In italiano esistono dei verbi che si presentano sempre accompagnati dal “si” (particella pronominale: quindi mi, ti, si, ci, etc. a seconda della persona)  e dal pronome personale “la” (davanti al quale le particelle pronominali si trasformano, naturalmente, in me, te, se, ce, etc.). Eccone alcuni esempi al passato prossimo: “me la sono presa” (mi sono offeso), “me la sono cavata” (sono uscito con successo da una situazione difficile), “te la sei vista brutta” (hai passato un momento in cui sembravi in grandissima difficoltà), “ce la siamo spassata” (ci siamo estremamente divertiti) “ve la siete fatta sotto” (avete provato una grande paura), “se la sono tirata” (si sono comportati da persone che si considerano superiori), “non se l’è sentita” (ha sentito di non potere compiere quella azione). Spesso, come appare chiaramente dagli esempi proposti, non si tratta di semplici verbi ma di locuzioni verbali più complesse, formate da più elementi separati ma inseparabili: farsela sotto, vedersela brutta.

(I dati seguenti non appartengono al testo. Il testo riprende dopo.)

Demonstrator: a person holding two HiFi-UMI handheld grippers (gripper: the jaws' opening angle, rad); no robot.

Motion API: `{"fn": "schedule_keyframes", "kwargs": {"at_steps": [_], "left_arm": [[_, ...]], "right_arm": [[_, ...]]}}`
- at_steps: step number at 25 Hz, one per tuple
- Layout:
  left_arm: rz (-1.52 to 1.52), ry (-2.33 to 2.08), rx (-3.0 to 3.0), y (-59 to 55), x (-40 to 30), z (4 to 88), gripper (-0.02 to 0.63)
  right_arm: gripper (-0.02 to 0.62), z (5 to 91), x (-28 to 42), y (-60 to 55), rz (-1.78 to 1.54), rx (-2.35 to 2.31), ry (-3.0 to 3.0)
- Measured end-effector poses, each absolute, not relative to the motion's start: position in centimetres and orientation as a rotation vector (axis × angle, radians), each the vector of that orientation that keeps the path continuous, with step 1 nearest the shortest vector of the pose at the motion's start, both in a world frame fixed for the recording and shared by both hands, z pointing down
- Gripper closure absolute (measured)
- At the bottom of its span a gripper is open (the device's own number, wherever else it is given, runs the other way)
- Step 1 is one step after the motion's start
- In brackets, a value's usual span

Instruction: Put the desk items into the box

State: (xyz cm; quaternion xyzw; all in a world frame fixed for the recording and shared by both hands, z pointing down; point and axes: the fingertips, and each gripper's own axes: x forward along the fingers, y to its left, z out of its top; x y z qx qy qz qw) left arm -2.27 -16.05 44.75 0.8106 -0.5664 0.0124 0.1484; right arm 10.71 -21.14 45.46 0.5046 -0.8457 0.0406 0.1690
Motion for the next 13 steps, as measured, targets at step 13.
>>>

L’uso dell’ausiliare essere nelle forme composte è naturalmente legato alla forma pronominale (si chiama così una forma verbale contenente uno o più pronomi atoni) di questi verbi e locuzioni verbali. Quel che sembra, a prima vista, meno naturale è il fatto che tali verbi, insieme a tutti i verbi pronominali transitivi, vedono, in presenza del pronome personale atono in funzione di complemento oggetto la (lo, li, le)  - e in parte anche in presenza di ne - il participio passato accordarsi con l’oggetto e non con il soggetto, benché l’ausiliare sia, appunto, essere: “ma, Mario, te la sei lavata bene, la faccia?” “dove te le sei comprate, quelle scarpe?” “caro Giuseppe, te ne sei fatta una ragione, finalmente?” (ma, in quest’ultimo caso, trattandosi della particella “ne” si può applicare anche l’accordo con il soggetto: “caro Giuseppe, te ne sei fatto una ragione, finalmente?”).

Sembra quindi che il pronome personale atono di terza persona maschile o femminile, singolare o plurale, in funzione di complemento oggetto abbia una speciale capacità di attirare su di sé l’accordo, in genere e numero, del participio passato, a prescindere dal tipo di ausiliare utilizzato.